Nath Boone raised his head to Henri. “Was you to Kansas with the Browns?” he said.

“No,” Henri said. “Not Kansas.”

“So, then?” Boone said.

“So then before,” Henri said. “I’m going backward, am I not? There’s always something behind the thing you saw before.”

All present then watched reverently as Jerry laid rounds of dough on the floor of his skillet and scraped up coals to cover the lid. All save Jeffrey Forrest, who continued to dance with the shade of his belle.

New Orleans, Henri said. La Louisiane. I came to Louisville from there and I came from there to Harpers Ferry before that. I meant to raise black men along the way both times. Raise them to fight their way free of slavery. But most of them, they wouldn’t be raised.

“Niggers,” Little said. “What do you expect?”

“Mr. Little,” Henri said. “There’s times I’d like to thread a meat hook through your tongue and hang you from it.”

Little stared at him balefully, his jaws clenched tight.

“Don’t think it’s never happened,” Henri said. “I’ve seen it done to nice little white men very much the same as yourself. You wouldn’t believe how much tongue you’ve got, once it all pulls out. You can’t see how it ever fit in your head in the first place.”

“Let up, Monty,” Nath Boone said. “You don’t quit rubben the man the wrong way, he won’t never get this story told.”

Mister Little has a point. This country did teach me something I’d have never thought before. There is such a thing as nigger after all. Something a little less than a man. Born a slave. Dies a slave. Being a slave is built into him. I’ll leave you white gentlemen to consider who it was did that building.

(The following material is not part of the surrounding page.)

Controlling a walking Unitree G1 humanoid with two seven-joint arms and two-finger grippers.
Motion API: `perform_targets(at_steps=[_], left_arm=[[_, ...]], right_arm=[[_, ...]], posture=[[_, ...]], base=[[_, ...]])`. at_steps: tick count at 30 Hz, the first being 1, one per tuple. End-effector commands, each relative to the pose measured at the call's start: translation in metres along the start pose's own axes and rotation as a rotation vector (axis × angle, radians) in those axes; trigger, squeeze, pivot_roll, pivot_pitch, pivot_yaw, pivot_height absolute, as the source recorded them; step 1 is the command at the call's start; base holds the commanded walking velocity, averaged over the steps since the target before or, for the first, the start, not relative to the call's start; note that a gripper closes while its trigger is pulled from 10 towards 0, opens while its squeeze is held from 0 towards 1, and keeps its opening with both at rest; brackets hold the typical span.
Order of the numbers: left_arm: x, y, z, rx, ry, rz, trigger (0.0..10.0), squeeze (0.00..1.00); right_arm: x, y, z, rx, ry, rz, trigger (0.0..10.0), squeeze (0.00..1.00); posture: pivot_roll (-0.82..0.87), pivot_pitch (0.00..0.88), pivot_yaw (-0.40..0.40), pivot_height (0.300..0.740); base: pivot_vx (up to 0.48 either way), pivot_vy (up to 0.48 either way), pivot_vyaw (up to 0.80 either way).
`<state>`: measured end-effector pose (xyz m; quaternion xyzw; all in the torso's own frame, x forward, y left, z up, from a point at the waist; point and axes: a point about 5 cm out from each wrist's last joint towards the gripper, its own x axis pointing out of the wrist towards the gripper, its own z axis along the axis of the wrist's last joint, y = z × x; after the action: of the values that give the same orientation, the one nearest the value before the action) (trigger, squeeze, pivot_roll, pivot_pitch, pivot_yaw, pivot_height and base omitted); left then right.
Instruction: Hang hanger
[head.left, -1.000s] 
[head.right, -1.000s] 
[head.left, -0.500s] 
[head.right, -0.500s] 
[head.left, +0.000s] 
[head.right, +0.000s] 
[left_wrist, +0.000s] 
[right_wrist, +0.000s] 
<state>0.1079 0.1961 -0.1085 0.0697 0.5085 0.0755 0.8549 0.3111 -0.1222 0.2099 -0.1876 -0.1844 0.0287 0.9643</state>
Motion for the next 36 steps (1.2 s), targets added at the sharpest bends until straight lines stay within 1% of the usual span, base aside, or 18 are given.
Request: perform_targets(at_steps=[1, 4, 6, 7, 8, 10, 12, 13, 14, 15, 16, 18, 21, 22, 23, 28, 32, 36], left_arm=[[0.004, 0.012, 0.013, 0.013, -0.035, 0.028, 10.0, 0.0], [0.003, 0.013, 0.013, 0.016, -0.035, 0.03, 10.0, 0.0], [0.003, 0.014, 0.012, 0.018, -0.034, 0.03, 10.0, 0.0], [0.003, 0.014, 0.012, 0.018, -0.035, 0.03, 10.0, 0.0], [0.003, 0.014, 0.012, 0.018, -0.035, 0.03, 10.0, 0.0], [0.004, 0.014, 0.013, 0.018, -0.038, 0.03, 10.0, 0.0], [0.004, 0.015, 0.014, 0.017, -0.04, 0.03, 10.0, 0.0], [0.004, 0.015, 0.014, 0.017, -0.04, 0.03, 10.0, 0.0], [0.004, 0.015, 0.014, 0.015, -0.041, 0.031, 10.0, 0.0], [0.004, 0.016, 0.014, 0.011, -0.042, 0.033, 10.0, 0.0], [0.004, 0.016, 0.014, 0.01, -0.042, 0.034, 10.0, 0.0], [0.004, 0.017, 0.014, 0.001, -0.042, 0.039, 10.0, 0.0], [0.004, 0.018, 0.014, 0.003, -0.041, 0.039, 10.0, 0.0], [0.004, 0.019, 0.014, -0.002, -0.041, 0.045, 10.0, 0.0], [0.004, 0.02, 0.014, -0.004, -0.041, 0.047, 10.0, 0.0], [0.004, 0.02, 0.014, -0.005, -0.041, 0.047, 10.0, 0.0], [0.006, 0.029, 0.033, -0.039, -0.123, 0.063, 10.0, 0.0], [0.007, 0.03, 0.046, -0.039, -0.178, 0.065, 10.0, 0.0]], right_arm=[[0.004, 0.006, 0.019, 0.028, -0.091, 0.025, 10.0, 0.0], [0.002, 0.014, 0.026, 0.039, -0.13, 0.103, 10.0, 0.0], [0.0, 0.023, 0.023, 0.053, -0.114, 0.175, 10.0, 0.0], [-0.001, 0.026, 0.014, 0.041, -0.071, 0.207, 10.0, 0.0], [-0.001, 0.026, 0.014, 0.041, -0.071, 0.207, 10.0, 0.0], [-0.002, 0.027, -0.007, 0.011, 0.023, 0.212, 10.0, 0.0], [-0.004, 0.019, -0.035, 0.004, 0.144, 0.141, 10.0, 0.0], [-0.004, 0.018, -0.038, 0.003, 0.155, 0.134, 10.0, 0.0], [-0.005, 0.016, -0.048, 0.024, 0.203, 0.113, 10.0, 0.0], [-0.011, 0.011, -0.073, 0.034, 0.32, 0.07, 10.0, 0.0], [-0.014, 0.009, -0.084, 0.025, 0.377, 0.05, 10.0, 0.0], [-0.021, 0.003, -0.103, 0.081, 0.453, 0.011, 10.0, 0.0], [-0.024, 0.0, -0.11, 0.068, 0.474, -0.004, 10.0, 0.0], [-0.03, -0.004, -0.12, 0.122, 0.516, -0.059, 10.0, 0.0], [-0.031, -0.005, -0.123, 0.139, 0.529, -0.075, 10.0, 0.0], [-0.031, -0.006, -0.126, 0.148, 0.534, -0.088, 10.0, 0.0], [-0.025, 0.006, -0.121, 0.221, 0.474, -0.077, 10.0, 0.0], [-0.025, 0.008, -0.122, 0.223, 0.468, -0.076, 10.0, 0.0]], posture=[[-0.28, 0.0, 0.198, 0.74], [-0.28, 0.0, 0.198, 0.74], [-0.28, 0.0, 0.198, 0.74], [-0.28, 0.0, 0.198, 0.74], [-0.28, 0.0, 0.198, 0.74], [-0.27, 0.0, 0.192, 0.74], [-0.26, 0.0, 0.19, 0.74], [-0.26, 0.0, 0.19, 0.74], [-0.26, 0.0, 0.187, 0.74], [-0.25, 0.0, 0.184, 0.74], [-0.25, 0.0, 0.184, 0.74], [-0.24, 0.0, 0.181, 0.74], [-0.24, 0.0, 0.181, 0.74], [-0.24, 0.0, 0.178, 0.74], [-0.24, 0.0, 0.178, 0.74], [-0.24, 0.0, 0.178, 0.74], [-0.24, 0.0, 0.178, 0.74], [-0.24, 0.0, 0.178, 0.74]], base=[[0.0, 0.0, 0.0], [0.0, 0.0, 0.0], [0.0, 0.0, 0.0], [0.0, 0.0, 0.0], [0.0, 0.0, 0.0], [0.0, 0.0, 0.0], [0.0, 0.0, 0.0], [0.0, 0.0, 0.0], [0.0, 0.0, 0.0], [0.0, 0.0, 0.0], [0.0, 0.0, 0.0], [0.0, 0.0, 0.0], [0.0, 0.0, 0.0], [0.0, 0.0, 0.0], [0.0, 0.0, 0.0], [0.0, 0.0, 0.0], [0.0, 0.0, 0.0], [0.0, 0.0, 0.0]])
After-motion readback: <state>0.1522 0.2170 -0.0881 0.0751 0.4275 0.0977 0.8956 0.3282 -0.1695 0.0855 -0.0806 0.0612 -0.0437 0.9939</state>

Henri stopped speaking because he could feel Matthew’s eyes boring into him, from where the boy sat with his long legs folded like a grasshopper.

I don’t mean you. I don’t mean me. Nor Denmark Vesey nor Nat Turner nor Gabriel Prosser nor Charles Deslandes. There are black men in this country who walk with a warrior spirit. But just some is not enough. It needs to be all and so far it’s not. Not one time when I went up and down the Mississippi River. They won’t rise. Not yet they won’t.

“I’d admire to see New Orleans,” Nath Boone said. “My uncle went there oncet on a flatboat. ’Course after that he had to walk back.”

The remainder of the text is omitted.